Knowledge is best defined as information put to use, with information obtained by adding references and sense to data. That blueprint is supposed to be repeated at all architecture levels:
- At enterprise level facts pertaining to the conduct of business are captured from environments before being organized into information meant to support enterprise governance.
- System level deals with symbolic descriptions of functionalities (information). At this level data is irrelevant, the objective being the consolidation and reuse of shared representations and patterns (knowledge).
- The technical level is in charge of operational governance: software components, platforms capabilities, technical resources, communication mechanisms, etc. On one hand contexts are to be monitored and data translated into information; one the other hand operational decisions have to be made (knowledge) and executed which means information translated into data.
If architecture levels can be characterized by processing capabilities, their engineering must be aligned to the corresponding objectives and time frames.
System Engineering and Separation of Concerns
As demonstrated time and again by blame games around projects failures, enterprise and technical concerns are poor engineering bedfellows, and with good reasons: different contexts, concerns, skills, and time scales. Faced with the challenge of bringing enterprise and development perspectives under a single governance, engineering approaches generally follow one of two basic options:
- Phased projects (P) give precedence to software development, with requirements supposed to be set at inception and acceptance performed at completion.
- Agile projects (A) give precedence to business requirements, with development iterations combining specifications, programming, and acceptance.
While each approach has its merits, agile for complex but well circumscribed projects, phased for large projects with external organizational dependencies, the difficulties each may encounter point to the crux of the matter, namely the separation of concerns between business goals and information technology, bypassed by agile approaches and misplaced by phased ones:
- Agile development models are driven by users’ value and based on the implicit assumption that business and technology concerns can be dealt with continuously and simultaneously. That may be difficult when external dependencies cannot be avoided and shared ownership cannot be guaranteed.
- Phased development models take a mirror position by assuming that business concerns can be settled upfront, which is clearly a very hazardous policy.
Those pitfalls may be overcome if engineering processes take into account the distinction between knowledge management on one hand, software development on the other hand.
- Knowledge management (KM) encompasses all information pertaining to the conduct of business: environment, markets, objectives, organization, and projects. With regard to engineering projects, its role is to define and consolidate the descriptions of symbolic representations to be supported by information systems.

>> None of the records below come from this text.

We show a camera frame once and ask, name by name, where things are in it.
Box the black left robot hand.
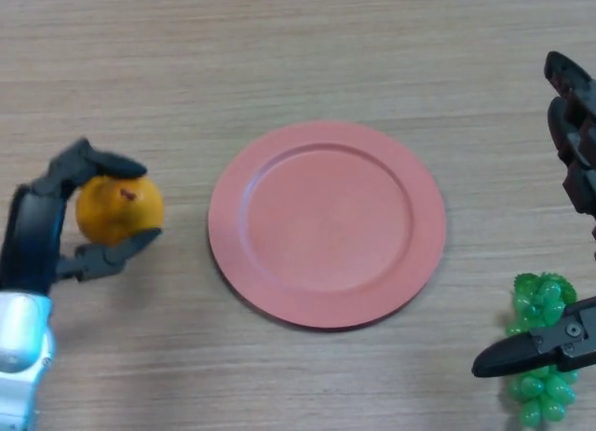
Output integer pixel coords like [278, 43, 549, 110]
[0, 137, 164, 297]

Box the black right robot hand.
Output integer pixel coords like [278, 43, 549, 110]
[471, 50, 596, 380]

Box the yellow pear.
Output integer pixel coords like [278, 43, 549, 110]
[74, 174, 165, 246]

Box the pink round plate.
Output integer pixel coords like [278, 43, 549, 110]
[208, 120, 447, 330]

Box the green grape bunch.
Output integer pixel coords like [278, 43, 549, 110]
[505, 271, 580, 427]

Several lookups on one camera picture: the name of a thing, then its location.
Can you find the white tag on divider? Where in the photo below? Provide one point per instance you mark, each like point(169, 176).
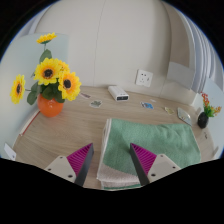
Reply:
point(9, 151)

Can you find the green towel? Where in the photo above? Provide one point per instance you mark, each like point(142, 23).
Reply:
point(160, 140)

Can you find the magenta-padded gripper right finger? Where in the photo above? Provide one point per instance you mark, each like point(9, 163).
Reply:
point(145, 160)

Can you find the small pink-grey sticker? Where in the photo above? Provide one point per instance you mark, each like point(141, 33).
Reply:
point(85, 95)

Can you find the orange flowers in black vase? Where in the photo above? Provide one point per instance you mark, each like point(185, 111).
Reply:
point(202, 120)

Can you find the small green-grey sticker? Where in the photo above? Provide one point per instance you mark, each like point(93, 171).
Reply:
point(95, 104)

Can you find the sunflowers in orange vase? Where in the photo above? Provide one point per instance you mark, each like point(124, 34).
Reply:
point(50, 106)

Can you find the small white box device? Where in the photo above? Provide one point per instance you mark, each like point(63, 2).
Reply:
point(118, 93)

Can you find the white wall socket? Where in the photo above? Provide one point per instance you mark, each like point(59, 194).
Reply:
point(144, 78)

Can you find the blue sticker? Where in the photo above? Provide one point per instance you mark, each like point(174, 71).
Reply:
point(147, 105)

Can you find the yellow-green sticker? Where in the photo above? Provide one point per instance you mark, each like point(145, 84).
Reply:
point(169, 110)

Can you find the grey-white curtain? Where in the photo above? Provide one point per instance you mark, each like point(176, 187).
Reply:
point(205, 66)

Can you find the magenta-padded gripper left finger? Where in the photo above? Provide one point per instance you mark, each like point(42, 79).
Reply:
point(80, 159)

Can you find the frosted desk divider panel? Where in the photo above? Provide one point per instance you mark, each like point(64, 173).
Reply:
point(10, 66)
point(216, 136)

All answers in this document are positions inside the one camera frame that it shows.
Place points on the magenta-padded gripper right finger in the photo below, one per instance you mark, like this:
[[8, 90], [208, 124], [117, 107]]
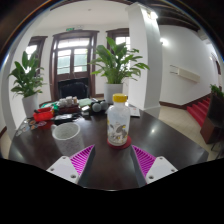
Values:
[[156, 166]]

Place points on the dark-framed window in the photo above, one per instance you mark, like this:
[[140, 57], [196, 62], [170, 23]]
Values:
[[121, 36], [33, 48]]

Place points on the flat round red coaster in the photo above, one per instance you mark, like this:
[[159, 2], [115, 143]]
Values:
[[111, 145]]

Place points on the grey round microphones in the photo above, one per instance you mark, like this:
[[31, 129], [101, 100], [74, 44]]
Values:
[[99, 106]]

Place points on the tray with small cups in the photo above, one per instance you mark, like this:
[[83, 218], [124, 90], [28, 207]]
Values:
[[68, 105]]

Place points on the clear bottle with yellow cap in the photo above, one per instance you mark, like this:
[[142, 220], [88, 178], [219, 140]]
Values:
[[118, 123]]

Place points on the dark wooden double door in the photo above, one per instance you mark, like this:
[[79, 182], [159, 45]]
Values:
[[71, 60]]

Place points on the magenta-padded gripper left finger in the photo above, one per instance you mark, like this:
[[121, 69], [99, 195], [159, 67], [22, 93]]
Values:
[[68, 166]]

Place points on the red plastic box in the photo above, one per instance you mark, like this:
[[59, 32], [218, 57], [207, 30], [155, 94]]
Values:
[[43, 115]]

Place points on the leafy plant in white pot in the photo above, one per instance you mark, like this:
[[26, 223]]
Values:
[[28, 100], [113, 90]]

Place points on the green exit sign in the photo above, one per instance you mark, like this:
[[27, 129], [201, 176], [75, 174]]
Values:
[[69, 29]]

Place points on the black chair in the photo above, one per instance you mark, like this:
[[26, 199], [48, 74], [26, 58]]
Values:
[[73, 88]]

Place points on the red carpeted stairs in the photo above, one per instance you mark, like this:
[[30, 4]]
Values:
[[199, 111]]

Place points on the white speckled mug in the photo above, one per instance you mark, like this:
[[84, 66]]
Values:
[[68, 140]]

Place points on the flat black device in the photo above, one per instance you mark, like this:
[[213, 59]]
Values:
[[63, 117]]

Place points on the green book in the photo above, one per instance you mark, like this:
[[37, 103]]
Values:
[[85, 102]]

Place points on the small round stickers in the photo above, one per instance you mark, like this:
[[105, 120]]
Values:
[[30, 126]]

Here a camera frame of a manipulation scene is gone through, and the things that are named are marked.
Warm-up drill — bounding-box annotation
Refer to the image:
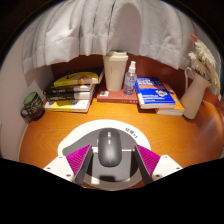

- Software development (SD) starts with symbolic descriptions and proceeds with the definition, building and acceptance of the corresponding software artifacts.
- Service management (SM) provides the bridge between engineering and operational processes.
Capture of information from data and legacy code can also be achieved respectively by data mining and reverse engineering.
Depending on organizational or technical dependencies, knowledge management and software development will be carried out within integrated development cycles (agile processes), or will have to be phased in order to consolidate the different concerns.
That engineering distinction neatly coincides with the functional divide of architectures: knowledge management supporting enterprise architecture, software development supporting system architecture.
Architectures and Engineering Processes
Business processes are governed by collective representations mixing goals, models and rules, not necessarily formally defined, and subject to change with opportunities. Engineering processes for their part have to be materialized through work units, models, and products, all of them explicitly defined, with limited room for change, and set along constraining schedules. Given that systems’ fate hangs on the hing between business and engineering concerns, the corresponding perspectives must be properly aligned.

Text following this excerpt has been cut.